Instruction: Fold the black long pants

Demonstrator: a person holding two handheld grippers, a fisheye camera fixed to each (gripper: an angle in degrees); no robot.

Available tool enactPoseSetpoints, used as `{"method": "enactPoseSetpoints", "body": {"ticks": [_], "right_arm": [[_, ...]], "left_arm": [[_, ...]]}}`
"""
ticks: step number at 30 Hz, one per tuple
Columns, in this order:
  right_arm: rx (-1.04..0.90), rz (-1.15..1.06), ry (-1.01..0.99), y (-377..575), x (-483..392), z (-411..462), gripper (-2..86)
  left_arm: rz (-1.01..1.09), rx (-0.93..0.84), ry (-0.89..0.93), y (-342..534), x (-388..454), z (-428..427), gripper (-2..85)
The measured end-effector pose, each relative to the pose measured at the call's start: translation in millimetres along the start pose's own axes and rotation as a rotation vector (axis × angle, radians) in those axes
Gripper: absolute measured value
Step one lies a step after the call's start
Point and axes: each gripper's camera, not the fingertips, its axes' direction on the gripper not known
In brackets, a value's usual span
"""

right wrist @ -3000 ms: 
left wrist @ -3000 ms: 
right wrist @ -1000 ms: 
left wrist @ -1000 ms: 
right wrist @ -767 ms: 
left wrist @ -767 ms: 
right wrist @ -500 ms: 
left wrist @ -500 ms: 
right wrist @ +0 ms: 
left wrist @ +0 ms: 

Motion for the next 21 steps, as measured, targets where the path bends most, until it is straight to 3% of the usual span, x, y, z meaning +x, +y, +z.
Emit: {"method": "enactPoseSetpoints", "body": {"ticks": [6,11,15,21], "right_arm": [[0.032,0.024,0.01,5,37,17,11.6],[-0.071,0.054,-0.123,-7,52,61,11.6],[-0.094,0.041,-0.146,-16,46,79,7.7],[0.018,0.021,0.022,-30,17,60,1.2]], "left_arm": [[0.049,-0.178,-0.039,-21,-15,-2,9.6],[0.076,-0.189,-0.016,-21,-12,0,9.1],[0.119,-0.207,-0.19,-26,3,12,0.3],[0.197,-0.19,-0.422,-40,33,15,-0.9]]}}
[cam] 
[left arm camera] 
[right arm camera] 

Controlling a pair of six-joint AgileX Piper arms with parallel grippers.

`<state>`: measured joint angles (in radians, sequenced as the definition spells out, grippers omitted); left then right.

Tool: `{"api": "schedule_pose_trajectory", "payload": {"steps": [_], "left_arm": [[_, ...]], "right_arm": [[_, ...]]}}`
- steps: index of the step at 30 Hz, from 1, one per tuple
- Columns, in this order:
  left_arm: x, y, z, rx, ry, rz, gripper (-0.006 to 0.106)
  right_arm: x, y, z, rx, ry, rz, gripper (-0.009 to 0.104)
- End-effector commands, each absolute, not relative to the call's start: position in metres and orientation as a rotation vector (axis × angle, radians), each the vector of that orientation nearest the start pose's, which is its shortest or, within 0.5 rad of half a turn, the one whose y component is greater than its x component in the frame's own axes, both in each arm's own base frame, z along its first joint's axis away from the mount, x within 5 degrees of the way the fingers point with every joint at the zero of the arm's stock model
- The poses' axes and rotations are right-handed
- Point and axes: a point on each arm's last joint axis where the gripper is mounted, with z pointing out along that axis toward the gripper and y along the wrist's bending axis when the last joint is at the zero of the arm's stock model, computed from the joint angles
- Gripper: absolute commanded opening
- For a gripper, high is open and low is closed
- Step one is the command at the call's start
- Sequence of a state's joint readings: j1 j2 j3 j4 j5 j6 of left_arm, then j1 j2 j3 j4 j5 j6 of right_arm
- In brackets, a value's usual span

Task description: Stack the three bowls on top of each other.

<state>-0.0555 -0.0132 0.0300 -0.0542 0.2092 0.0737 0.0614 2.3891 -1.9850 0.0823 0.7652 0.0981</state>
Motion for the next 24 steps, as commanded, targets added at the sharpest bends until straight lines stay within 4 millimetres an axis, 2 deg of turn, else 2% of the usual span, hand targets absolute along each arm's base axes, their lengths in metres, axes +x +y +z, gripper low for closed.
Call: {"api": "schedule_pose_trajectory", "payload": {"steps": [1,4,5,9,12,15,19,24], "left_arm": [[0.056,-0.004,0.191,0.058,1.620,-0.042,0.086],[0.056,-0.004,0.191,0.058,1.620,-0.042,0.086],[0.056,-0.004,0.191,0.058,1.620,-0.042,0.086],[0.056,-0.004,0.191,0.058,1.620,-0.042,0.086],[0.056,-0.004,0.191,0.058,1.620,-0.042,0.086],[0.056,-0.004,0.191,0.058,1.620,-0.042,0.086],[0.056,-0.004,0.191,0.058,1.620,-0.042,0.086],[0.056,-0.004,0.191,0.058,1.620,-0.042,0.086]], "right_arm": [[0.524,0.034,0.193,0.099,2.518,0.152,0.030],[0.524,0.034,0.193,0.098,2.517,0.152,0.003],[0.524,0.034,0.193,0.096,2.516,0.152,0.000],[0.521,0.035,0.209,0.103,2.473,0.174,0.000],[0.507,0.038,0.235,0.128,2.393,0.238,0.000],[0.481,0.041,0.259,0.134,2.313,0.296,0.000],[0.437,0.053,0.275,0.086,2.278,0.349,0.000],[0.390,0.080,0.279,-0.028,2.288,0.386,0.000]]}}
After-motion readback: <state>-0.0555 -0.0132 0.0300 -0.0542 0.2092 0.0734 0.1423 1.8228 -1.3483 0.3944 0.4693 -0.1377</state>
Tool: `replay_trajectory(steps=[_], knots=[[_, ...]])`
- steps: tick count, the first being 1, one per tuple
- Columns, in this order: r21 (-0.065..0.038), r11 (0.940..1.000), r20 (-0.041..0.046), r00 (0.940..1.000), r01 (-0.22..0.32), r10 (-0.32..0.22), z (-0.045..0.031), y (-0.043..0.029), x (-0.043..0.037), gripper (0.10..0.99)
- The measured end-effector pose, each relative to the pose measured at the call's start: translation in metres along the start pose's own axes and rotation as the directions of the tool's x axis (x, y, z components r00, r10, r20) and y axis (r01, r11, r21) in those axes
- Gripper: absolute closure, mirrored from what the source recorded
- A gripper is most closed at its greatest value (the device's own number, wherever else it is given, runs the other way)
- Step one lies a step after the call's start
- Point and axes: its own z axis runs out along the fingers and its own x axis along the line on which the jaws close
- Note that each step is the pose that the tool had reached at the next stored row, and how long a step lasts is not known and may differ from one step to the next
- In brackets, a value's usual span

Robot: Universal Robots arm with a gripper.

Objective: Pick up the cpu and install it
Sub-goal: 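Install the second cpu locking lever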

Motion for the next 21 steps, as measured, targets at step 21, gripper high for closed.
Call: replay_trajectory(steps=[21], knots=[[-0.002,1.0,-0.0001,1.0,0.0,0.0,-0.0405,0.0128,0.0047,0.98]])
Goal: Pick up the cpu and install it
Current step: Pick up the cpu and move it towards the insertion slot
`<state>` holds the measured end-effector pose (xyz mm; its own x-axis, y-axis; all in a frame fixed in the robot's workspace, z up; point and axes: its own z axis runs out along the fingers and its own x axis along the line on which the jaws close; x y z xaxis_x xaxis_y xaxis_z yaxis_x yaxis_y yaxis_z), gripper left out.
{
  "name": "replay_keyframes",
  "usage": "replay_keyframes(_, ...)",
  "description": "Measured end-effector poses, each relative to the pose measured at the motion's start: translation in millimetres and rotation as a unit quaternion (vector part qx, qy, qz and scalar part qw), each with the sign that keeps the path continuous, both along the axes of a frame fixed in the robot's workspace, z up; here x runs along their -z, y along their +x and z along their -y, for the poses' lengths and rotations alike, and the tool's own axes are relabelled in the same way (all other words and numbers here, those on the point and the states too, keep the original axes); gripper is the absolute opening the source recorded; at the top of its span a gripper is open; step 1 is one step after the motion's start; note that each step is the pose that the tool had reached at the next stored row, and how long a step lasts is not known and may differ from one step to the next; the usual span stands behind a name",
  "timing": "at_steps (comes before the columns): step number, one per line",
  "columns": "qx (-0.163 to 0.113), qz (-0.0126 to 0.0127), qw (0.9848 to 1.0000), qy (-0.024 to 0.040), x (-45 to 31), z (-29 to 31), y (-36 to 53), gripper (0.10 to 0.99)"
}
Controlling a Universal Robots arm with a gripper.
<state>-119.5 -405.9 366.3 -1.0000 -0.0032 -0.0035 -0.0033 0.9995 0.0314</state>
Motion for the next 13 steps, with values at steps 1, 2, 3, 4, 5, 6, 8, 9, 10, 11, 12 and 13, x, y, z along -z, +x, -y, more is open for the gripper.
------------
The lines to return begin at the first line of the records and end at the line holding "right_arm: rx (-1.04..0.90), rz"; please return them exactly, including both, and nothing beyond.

■ ANSWER TO THIS TASK
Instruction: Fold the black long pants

Demonstrator: a person holding two handheld grippers, a fisheye camera fixed to each (gripper: an angle in degrees); no robot.

Available tool enactPoseSetpoints, used as `{"method": "enactPoseSetpoints", "body": {"ticks": [_], "right_arm": [[_, ...]], "left_arm": [[_, ...]]}}`
"""
ticks: step number at 30 Hz, one per tuple
Columns, in this order:
  right_arm: rx (-1.04..0.90), rz (-1.15..1.06), ry (-1.01..0.99), y (-377..575), x (-483..392), z (-411..462), gripper (-2..86)

That completes the answer.